Irvine’s new investment into that market, which it entered about 20 years ago, underscores the firm’s regional growth ambition.

The facility was officially opened by Botswana President Mokgweetsi Masisi in Gaborone recently, according to Irvine’s chief executive David Irvine’s.

He said the firm’s success had been underpinned by ensuring that it feeds its network of clients with high quality products manufactured at international standards.

“All our investments are done to the highest international standards to ensure good levels of bio-security and the latest international standards in manufacturing practices, which enables us to provide all our customers with the quality products they expect from us,” Irvine’s told NewsDay Business.

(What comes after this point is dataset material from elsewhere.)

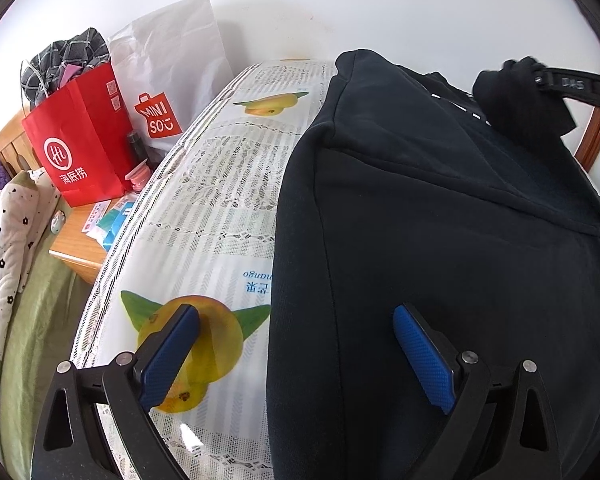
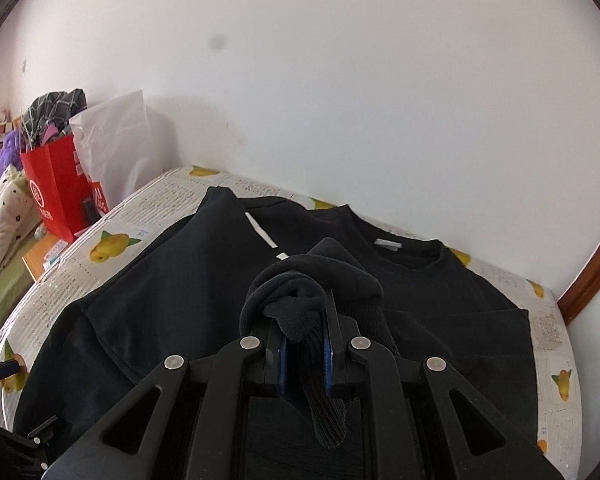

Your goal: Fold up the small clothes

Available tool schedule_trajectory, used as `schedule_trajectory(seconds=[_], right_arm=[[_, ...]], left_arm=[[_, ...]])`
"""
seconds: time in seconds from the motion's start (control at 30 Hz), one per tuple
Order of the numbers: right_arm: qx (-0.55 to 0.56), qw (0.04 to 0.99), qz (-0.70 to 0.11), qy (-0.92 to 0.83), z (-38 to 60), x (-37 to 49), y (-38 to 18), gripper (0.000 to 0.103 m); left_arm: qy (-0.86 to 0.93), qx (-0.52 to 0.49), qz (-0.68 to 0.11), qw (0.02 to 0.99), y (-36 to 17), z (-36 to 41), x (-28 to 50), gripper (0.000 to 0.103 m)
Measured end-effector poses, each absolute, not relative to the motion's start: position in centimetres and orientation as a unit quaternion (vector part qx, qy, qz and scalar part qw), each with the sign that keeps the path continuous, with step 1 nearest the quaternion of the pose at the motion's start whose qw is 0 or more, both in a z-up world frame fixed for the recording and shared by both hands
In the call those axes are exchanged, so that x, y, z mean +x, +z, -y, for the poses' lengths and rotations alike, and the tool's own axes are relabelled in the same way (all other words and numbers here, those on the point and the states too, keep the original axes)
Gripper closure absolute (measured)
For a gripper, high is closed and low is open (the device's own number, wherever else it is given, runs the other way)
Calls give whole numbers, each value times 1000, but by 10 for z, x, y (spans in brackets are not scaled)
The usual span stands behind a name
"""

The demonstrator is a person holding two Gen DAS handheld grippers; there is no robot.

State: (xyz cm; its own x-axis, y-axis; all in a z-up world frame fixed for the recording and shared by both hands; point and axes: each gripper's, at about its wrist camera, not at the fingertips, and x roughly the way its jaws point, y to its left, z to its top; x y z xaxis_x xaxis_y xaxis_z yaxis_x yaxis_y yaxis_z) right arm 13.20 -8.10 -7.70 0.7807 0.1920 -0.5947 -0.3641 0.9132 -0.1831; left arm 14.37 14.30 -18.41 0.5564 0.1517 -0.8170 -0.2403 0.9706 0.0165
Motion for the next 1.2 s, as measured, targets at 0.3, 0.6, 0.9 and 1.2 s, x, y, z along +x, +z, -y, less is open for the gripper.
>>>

Irvine’s Botswana business started operations in 2002 with a hatchery producing Cobb day-old chicks for that market.

This was the same period when Zimbabwean firms were making aggressive moves into foreign markets to save their operations from a vexing economic crisis domestically.

The firm produces 18 million day-old chicks in the Botswana market, according to Irvine’s, who spoke exclusively to NewsDay Business.

He said Irvine’s feedstock operation manufactures 48 000 tonnes of feed per year in Botswana.

In Zimbabwe, Irvine’s has no feedstock processing facility.

The firm relies on chicken feed produced by units of the Zimbabwe Stock Exchange-listed blue chip, Innscor Africa Limited, for feed, according to Irvine’s.

He said the firm supplied over 60 000 farmers across Botswana, Zimbabwe, Mozambique and Tanzania with locally-produced chicks in each of these countries.

According to Irvine’s, the firm’s focus is on building a one-stop shop operation with capacity to provide day-old chicks, feed, vaccines, equipment and other inputs across its regional markets.

The majority of Zimbabwean companies which made forays into the region 20 years ago struggled to stand the heat in foreign lands and immediately retreated to the motherland.

Today, the regional expansion fever has returned again.

Several banks, insurance firms and manufacturing companies have announced plans to establish regional footprints, possibly to reposition their businesses as the African Continental Free Trade Area takes shape.

Still, scores of those making fresh inroads into southern Africa are trying to escape a protracted meltdown that has recently been triggered by depressed demand, high interest rates and inflation.

Foreign currency shortages have also affected companies operating in Zimbabwe.